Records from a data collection
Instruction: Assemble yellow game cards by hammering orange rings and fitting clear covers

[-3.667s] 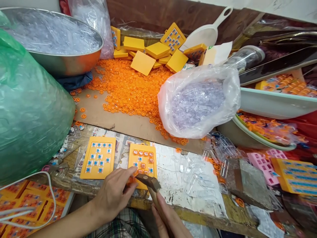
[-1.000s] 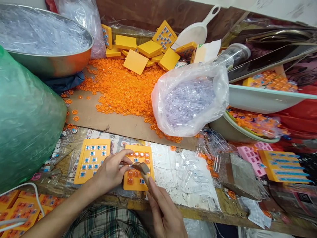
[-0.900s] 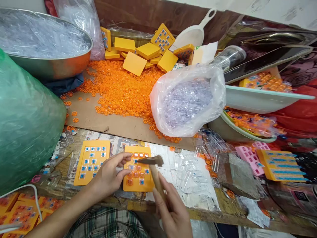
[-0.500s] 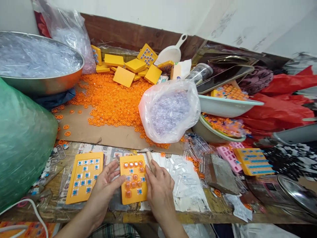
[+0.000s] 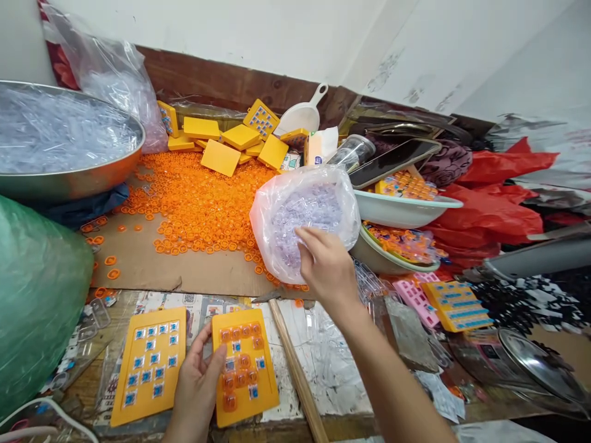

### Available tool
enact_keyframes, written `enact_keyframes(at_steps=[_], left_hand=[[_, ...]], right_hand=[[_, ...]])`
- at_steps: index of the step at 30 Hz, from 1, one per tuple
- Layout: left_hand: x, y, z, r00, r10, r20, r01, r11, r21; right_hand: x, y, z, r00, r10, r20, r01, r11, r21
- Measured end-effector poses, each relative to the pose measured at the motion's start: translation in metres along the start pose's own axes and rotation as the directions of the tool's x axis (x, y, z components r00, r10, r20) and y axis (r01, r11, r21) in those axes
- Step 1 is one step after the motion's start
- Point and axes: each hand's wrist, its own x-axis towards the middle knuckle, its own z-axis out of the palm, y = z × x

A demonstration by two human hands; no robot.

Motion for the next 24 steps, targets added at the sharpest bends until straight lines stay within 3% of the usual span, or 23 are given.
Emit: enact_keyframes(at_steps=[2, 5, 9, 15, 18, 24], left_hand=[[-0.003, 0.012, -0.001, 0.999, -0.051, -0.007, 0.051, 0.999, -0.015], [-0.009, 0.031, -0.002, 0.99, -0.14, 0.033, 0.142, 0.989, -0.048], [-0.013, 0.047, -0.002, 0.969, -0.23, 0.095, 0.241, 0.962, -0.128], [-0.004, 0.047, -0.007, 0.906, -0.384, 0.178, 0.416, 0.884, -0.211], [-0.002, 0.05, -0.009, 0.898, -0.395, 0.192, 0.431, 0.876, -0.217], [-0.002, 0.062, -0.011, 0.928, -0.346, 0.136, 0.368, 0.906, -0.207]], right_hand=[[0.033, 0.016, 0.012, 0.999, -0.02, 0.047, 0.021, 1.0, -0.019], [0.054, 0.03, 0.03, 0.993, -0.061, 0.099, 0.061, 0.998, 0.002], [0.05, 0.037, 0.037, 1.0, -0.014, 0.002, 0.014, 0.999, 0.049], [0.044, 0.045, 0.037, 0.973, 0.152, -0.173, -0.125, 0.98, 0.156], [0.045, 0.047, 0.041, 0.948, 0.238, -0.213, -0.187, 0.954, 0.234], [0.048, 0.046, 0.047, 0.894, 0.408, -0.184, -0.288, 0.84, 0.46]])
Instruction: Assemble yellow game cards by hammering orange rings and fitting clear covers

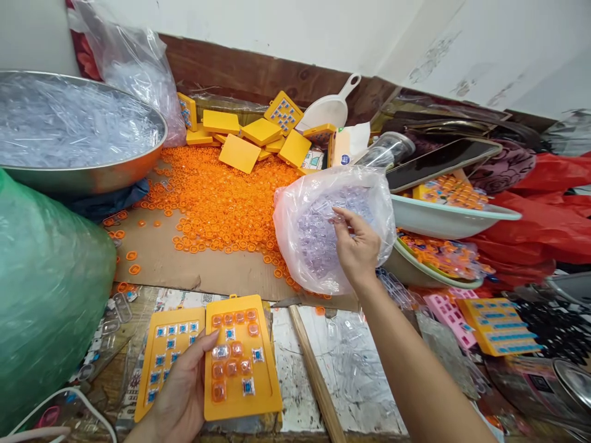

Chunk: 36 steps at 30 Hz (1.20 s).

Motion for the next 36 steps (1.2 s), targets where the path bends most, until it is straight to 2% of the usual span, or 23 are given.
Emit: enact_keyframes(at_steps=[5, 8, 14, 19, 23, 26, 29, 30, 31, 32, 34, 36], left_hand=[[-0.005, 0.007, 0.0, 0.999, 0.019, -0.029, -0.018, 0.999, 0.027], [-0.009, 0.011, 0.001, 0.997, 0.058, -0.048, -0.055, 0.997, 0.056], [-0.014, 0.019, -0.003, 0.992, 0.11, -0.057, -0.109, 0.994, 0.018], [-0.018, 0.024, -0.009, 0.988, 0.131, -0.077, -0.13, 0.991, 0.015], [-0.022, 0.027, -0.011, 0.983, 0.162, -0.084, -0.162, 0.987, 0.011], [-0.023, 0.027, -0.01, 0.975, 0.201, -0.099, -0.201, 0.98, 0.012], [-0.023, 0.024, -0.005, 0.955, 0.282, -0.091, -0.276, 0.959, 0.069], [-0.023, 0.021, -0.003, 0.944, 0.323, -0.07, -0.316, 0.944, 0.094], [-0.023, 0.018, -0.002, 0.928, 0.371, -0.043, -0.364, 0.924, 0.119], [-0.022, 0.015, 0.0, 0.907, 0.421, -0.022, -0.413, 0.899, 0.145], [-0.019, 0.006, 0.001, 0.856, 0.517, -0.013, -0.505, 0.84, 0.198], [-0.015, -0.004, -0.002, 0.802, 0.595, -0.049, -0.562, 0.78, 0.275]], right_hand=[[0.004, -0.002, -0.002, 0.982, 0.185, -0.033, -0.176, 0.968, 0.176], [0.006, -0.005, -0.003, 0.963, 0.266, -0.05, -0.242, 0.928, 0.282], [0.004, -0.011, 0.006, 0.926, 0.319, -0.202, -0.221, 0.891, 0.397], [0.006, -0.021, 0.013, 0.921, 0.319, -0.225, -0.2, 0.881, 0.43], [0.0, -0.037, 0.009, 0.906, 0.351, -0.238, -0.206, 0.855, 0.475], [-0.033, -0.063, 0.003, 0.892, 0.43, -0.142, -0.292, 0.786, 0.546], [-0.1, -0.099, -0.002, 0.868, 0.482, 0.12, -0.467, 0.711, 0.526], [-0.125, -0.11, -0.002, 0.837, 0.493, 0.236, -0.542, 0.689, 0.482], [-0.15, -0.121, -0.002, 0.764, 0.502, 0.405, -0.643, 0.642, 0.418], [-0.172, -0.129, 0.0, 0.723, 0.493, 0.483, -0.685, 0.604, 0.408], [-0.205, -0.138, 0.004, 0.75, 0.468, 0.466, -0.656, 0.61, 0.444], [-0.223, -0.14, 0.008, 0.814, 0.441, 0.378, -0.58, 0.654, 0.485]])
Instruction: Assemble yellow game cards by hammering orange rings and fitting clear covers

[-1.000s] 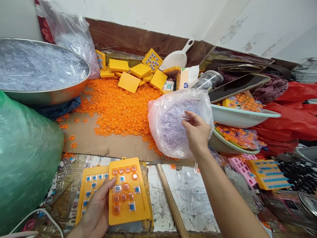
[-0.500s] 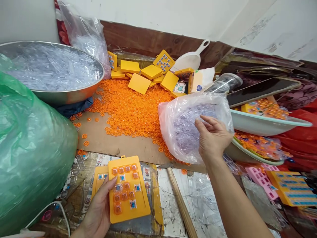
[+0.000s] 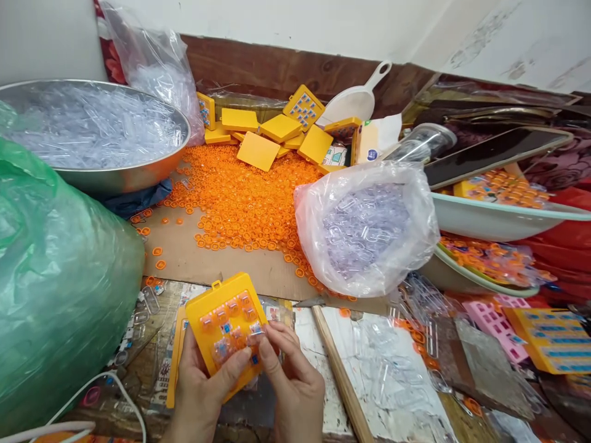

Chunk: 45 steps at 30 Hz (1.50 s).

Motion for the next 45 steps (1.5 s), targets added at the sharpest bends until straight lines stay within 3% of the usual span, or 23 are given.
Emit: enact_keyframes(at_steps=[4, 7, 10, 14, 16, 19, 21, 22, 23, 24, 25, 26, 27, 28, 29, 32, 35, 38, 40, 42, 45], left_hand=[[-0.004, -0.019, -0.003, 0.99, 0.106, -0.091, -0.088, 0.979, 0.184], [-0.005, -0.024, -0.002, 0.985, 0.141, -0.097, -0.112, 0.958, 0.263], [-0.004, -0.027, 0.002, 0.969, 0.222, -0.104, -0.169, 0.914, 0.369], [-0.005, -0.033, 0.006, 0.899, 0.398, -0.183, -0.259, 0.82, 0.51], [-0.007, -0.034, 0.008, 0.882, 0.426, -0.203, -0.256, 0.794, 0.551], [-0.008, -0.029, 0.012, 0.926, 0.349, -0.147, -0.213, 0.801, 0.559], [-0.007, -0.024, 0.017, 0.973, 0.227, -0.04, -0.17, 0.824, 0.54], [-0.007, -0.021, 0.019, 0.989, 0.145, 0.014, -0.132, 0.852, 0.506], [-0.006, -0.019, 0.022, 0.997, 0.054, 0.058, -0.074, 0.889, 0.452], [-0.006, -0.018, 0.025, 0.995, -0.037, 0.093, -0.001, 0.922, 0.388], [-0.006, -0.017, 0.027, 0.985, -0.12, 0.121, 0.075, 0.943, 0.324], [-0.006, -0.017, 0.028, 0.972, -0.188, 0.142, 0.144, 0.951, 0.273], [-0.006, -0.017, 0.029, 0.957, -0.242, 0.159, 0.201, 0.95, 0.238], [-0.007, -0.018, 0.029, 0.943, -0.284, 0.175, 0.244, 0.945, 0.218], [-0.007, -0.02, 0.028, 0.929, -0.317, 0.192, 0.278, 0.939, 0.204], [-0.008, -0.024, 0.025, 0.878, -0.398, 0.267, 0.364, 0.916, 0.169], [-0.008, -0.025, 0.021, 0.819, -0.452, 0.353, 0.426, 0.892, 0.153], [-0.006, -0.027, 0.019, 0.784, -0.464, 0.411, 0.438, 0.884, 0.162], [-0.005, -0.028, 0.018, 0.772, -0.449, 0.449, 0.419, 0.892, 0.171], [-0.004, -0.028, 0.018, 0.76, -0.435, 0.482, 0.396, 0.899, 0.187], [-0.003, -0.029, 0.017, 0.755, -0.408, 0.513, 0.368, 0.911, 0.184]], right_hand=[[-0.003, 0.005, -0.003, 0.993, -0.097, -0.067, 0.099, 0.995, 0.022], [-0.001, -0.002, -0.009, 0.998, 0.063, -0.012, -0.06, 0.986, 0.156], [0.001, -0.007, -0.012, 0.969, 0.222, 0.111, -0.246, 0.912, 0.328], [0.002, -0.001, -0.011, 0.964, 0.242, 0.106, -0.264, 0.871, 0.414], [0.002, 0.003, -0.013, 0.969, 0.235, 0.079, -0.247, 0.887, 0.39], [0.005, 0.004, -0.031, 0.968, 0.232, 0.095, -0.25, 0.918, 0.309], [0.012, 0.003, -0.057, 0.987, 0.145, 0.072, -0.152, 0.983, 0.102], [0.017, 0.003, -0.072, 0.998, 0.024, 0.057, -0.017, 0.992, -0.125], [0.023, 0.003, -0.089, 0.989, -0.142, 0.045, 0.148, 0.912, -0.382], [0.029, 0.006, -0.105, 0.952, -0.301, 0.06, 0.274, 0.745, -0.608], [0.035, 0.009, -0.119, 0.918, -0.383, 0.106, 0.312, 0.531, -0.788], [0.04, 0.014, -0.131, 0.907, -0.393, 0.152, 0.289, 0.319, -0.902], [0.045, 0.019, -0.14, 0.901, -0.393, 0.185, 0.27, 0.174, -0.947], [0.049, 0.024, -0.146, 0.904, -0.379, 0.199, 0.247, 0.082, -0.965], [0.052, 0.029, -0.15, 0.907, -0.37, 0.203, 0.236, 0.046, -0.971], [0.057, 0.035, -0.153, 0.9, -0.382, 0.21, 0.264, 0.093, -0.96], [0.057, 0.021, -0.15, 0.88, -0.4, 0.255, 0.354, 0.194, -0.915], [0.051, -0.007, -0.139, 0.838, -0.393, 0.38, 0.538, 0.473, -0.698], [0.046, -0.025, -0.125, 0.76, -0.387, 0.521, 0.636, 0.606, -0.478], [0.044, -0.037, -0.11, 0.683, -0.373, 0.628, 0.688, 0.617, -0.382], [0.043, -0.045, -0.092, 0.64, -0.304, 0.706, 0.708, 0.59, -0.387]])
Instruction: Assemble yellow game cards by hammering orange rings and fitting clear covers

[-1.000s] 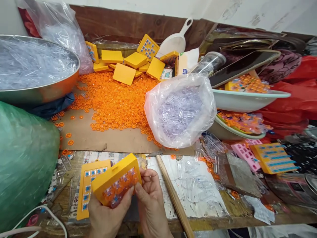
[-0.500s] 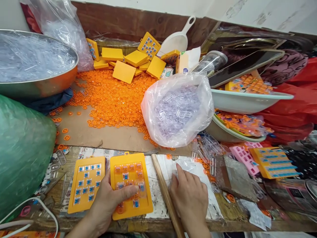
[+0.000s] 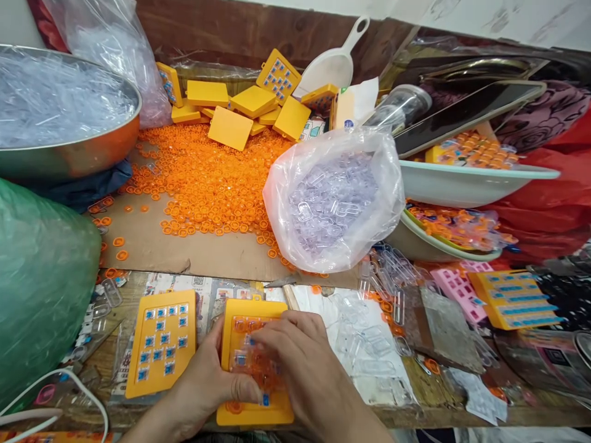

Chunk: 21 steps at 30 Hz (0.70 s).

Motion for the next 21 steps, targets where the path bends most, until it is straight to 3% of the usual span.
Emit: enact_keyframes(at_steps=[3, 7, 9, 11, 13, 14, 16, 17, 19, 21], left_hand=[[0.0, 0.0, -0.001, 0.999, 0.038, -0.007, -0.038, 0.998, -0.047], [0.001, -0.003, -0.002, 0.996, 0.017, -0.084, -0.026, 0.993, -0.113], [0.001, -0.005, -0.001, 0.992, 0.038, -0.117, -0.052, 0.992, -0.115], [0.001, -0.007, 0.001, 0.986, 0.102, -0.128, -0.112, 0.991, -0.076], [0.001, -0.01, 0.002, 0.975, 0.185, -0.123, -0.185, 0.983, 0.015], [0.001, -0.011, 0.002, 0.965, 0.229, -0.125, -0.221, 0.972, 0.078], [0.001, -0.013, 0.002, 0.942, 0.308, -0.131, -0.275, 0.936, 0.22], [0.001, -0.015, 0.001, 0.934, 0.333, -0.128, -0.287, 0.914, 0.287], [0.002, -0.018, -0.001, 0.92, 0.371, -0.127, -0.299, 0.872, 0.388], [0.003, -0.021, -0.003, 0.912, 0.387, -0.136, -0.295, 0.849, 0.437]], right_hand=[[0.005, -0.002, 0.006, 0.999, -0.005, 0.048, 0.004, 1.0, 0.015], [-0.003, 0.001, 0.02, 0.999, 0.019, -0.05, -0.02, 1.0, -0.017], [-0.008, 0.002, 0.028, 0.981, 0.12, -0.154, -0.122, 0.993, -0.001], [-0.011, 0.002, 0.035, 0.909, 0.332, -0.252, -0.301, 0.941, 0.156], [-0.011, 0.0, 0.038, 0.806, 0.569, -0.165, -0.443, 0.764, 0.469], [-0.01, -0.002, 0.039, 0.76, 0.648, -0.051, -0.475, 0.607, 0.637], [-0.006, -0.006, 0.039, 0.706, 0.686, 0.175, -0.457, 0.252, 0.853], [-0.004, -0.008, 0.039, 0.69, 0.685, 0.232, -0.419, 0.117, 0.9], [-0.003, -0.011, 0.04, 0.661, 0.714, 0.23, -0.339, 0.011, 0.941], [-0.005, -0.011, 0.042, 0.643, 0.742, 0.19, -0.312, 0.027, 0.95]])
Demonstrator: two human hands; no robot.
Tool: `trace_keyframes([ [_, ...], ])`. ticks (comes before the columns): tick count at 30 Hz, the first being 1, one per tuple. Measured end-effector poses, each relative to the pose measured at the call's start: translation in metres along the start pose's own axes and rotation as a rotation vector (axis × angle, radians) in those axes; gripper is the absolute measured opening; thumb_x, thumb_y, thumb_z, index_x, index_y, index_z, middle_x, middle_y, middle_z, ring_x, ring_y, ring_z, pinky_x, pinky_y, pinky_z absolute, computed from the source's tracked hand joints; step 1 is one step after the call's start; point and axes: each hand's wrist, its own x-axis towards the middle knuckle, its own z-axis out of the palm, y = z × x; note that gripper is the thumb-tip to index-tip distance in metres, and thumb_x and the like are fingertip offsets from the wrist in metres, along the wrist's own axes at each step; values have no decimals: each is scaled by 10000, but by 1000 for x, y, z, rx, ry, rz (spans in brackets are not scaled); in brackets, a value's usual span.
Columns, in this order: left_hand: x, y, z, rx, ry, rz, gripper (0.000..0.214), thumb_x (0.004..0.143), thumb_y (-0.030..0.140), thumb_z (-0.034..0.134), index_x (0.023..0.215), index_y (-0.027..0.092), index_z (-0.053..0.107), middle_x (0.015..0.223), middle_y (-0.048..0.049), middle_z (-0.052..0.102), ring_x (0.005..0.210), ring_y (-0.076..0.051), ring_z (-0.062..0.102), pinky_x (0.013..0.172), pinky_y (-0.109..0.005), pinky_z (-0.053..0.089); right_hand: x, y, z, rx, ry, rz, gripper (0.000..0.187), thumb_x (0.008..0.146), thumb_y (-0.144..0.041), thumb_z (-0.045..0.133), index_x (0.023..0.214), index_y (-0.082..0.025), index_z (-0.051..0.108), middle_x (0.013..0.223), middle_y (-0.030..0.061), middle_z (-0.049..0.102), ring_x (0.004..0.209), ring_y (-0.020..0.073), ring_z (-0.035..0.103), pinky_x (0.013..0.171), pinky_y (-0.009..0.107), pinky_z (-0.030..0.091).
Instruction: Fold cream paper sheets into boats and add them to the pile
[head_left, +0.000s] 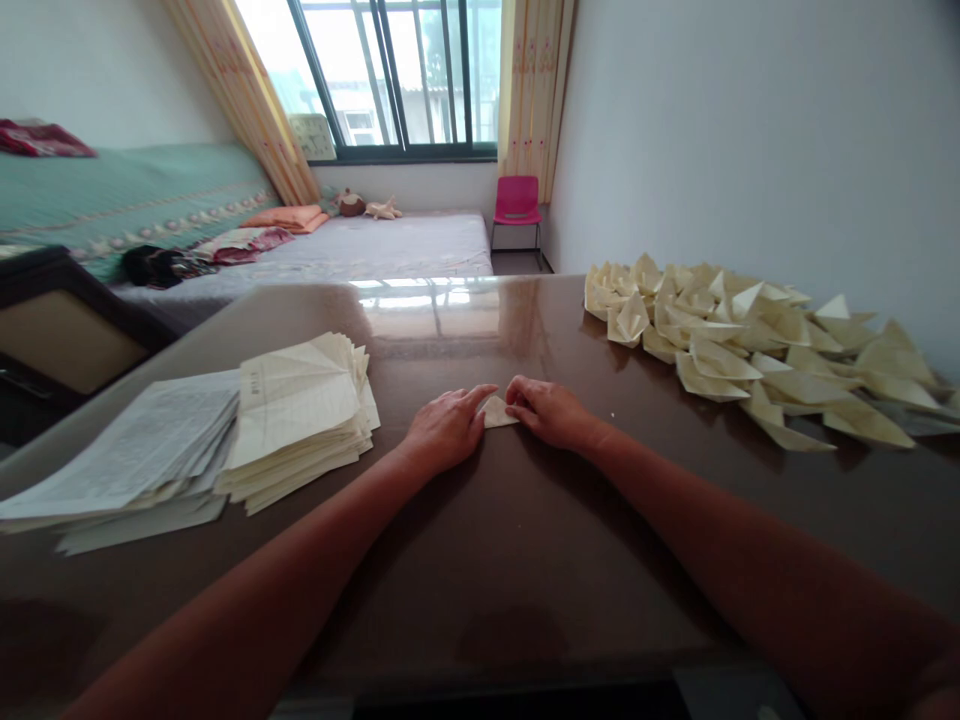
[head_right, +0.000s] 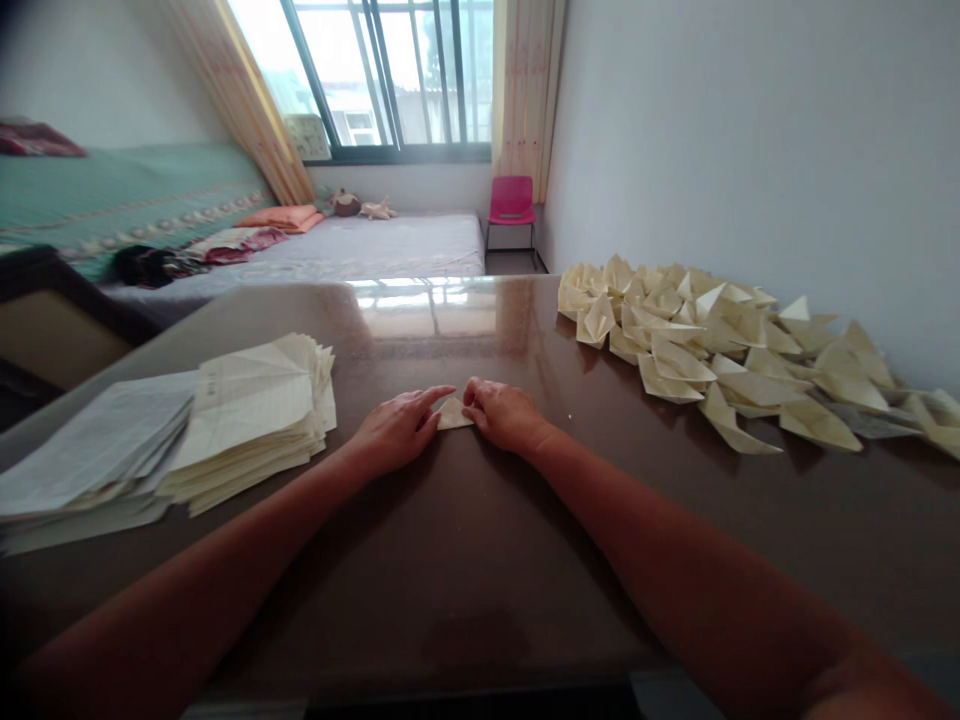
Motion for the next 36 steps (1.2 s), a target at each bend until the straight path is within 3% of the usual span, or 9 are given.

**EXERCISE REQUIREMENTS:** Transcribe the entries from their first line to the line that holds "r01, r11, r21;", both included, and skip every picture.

**WRITTEN ANSWER:**
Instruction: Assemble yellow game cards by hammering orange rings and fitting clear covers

[-3.667s] 
[-1.000s] 
[-0.900s] 
[-0.500s] 
[+0.000s] 

### Available tool
enact_keyframes, written `enact_keyframes(at_steps=[_], left_hand=[[_, ...]], right_hand=[[_, ...]])`
- at_steps: index of the step at 30 Hz, from 1, one per tuple
- Layout: left_hand: x, y, z, r00, r10, r20, r01, r11, r21; right_hand: x, y, z, r00, r10, r20, r01, r11, r21

No further output is expected.